Task item: Your task is to transcribe the entries below exactly, from their first line down to the line containing "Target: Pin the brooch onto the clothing", and to stop there.

(Saved data entries)
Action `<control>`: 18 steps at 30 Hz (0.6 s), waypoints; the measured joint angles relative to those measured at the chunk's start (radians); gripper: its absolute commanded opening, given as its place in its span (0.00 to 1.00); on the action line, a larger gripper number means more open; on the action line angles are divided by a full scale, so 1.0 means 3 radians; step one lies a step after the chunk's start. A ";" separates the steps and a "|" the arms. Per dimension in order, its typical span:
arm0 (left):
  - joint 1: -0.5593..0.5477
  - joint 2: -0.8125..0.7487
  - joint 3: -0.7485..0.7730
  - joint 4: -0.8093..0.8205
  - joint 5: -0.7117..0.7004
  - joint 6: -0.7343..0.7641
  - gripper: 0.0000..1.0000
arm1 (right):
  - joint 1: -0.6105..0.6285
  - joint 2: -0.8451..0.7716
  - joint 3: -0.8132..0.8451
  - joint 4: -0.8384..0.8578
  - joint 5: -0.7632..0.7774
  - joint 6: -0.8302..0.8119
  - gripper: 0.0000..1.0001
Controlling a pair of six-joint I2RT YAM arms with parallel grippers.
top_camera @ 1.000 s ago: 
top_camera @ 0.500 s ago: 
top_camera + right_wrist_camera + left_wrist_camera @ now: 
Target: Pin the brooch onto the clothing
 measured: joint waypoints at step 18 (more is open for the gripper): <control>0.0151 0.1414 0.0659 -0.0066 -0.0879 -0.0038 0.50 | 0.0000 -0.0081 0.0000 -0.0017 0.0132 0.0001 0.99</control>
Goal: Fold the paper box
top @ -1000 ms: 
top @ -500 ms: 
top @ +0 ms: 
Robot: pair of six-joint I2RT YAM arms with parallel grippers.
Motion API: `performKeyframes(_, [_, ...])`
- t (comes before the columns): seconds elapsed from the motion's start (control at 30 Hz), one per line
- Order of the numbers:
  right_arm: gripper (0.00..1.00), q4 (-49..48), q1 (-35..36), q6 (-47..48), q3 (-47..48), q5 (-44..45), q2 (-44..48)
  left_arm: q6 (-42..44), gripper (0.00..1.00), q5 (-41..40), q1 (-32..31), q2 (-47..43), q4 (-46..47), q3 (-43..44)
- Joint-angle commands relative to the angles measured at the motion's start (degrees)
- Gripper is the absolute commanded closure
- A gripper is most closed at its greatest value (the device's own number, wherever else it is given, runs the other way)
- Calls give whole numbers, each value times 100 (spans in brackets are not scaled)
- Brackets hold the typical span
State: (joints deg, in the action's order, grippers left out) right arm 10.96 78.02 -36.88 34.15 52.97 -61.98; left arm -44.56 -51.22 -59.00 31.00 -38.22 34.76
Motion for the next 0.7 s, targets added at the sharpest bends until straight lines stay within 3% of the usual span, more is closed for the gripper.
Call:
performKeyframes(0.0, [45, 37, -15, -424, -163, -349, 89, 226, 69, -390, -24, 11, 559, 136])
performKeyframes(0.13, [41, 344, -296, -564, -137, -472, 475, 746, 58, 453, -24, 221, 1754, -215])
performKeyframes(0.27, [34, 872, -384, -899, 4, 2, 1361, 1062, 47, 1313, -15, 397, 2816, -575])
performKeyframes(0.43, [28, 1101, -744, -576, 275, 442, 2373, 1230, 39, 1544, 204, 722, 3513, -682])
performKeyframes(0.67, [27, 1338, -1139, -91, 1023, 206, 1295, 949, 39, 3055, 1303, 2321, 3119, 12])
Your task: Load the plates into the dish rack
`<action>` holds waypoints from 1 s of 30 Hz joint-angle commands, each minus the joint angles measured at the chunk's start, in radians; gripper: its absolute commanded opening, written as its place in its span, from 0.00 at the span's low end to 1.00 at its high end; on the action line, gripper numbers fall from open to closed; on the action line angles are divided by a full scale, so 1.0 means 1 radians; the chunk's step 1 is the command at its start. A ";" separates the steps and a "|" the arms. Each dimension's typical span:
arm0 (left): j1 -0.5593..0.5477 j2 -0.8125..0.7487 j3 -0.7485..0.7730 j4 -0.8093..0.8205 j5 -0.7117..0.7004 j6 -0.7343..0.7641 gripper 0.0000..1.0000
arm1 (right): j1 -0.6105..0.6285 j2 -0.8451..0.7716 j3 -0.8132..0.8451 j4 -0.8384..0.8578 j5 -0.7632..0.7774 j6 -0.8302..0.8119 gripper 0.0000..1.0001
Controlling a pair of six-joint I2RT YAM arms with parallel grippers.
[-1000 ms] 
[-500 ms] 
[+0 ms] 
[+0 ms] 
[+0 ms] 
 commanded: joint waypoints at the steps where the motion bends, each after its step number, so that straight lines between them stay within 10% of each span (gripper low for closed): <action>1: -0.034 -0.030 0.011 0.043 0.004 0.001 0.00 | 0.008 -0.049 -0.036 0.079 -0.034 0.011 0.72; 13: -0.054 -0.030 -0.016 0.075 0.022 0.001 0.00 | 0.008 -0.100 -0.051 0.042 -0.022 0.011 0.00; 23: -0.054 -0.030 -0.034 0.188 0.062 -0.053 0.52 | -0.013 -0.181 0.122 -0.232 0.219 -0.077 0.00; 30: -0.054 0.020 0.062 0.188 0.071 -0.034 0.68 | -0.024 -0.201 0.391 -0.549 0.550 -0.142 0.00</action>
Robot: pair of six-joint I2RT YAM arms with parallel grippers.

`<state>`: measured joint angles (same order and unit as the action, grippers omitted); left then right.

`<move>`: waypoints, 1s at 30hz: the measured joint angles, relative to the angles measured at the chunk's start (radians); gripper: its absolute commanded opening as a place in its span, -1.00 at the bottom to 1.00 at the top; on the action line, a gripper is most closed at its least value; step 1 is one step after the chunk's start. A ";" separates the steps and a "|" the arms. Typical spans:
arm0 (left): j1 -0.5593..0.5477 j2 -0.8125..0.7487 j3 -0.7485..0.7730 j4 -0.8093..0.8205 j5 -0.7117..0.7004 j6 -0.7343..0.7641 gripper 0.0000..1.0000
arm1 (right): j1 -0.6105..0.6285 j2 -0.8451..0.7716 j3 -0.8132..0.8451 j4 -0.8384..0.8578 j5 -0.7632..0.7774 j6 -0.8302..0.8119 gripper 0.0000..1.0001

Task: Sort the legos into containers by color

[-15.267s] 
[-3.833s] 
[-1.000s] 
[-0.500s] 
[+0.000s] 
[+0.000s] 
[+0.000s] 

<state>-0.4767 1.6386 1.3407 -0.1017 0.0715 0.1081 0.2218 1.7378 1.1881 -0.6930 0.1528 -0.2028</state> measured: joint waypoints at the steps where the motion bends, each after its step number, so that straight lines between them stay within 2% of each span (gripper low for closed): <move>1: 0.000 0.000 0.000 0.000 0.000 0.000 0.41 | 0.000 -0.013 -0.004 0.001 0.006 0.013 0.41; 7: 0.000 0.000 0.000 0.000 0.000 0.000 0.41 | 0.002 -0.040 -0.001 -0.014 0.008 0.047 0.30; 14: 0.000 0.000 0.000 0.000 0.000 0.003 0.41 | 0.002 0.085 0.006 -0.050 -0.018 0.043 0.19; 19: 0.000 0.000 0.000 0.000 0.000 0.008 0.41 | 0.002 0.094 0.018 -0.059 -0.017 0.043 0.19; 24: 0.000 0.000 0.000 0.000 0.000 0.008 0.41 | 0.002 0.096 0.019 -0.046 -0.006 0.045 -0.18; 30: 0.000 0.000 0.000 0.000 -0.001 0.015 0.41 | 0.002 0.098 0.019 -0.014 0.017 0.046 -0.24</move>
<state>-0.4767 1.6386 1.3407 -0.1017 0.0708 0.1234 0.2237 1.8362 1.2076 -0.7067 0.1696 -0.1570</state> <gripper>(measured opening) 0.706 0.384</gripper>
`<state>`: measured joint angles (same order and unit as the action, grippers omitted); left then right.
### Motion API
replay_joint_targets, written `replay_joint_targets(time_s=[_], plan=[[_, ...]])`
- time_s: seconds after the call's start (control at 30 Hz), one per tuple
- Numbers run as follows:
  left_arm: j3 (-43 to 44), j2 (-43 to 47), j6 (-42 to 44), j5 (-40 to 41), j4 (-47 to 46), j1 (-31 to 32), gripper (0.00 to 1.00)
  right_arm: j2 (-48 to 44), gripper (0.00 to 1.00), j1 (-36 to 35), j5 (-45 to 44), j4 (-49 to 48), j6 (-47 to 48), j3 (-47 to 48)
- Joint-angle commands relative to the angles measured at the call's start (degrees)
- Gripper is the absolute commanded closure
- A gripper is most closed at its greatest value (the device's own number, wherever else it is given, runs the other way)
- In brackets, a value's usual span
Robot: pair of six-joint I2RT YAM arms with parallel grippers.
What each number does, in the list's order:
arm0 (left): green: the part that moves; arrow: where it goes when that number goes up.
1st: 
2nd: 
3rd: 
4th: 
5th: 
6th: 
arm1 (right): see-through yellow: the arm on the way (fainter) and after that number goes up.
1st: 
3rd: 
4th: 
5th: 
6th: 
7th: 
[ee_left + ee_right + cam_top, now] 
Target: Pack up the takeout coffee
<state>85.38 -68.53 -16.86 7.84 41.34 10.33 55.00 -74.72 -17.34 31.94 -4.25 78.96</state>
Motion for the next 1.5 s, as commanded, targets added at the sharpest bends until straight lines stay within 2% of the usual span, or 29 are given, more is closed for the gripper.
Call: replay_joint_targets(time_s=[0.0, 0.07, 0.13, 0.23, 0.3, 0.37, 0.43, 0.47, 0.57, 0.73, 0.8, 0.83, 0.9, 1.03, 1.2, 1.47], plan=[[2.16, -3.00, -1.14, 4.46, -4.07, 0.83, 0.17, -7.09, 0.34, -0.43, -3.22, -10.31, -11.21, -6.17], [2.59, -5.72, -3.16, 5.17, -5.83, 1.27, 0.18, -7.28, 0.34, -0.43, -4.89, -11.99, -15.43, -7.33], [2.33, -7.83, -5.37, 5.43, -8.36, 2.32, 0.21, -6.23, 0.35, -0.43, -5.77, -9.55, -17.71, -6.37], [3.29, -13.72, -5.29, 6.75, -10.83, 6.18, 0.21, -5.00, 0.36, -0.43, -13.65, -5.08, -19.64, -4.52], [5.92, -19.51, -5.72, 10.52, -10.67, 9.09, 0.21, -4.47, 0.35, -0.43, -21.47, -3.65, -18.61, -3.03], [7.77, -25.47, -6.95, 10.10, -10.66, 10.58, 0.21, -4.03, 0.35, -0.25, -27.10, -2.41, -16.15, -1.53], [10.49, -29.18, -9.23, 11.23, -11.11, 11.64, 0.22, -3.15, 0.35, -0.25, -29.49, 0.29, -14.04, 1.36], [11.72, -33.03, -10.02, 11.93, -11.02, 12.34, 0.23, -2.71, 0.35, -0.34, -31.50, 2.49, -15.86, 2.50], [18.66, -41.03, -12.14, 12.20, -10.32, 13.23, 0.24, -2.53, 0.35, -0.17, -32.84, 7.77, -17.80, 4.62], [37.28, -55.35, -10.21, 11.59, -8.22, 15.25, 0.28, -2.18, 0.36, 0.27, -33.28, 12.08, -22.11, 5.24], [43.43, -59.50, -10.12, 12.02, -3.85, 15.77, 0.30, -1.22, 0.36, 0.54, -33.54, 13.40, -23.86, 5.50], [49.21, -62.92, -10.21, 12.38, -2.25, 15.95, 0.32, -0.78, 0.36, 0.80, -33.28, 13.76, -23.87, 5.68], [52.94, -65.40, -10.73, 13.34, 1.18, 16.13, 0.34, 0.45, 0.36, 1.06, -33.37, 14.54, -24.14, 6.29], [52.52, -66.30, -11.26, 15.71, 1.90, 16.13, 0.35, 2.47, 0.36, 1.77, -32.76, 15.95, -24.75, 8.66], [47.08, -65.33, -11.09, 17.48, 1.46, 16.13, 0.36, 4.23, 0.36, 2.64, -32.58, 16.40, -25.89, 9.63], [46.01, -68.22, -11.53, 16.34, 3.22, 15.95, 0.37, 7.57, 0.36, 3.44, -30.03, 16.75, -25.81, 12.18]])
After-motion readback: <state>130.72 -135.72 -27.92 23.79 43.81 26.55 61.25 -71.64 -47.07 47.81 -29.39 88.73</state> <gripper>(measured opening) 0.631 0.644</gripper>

Response:
Action `<control>`: 18 steps at 30 Hz (0.6 s), waypoints; the measured joint angles relative to those measured at the chunk's start (radians); gripper: its absolute commanded opening, given as its place in its span (0.00 to 1.00); on the action line, a larger gripper number means more open; on the action line angles are divided by a full scale, so 1.0 means 3 radians; step one lies a step after the chunk's start. A ";" separates the steps and a "|" the arms. Per dimension in order, its typical span:
arm0 (left):
  - joint 1: -0.5593..0.5477
  - joint 2: -0.8125..0.7487
  - joint 3: -0.7485..0.7730
  - joint 4: -0.8093..0.8205
  - joint 5: -0.7117..0.7004
  - joint 6: -0.7343..0.7641
  - gripper: 0.0000..1.0000
arm1 (right):
  - joint 1: -0.6105..0.6285
  - joint 2: -0.8451..0.7716
  - joint 3: -0.8132..0.8451
  - joint 4: -0.8384..0.8578
  - joint 5: -0.7632..0.7774
  - joint 6: -0.8302..0.8119
  - gripper: 0.0000..1.0001
Controlling a pair of six-joint I2RT YAM arms with parallel grippers.
top_camera @ 1.000 s ago: 
top_camera @ 0.500 s ago: 
top_camera + right_wrist_camera + left_wrist_camera @ now: 
Target: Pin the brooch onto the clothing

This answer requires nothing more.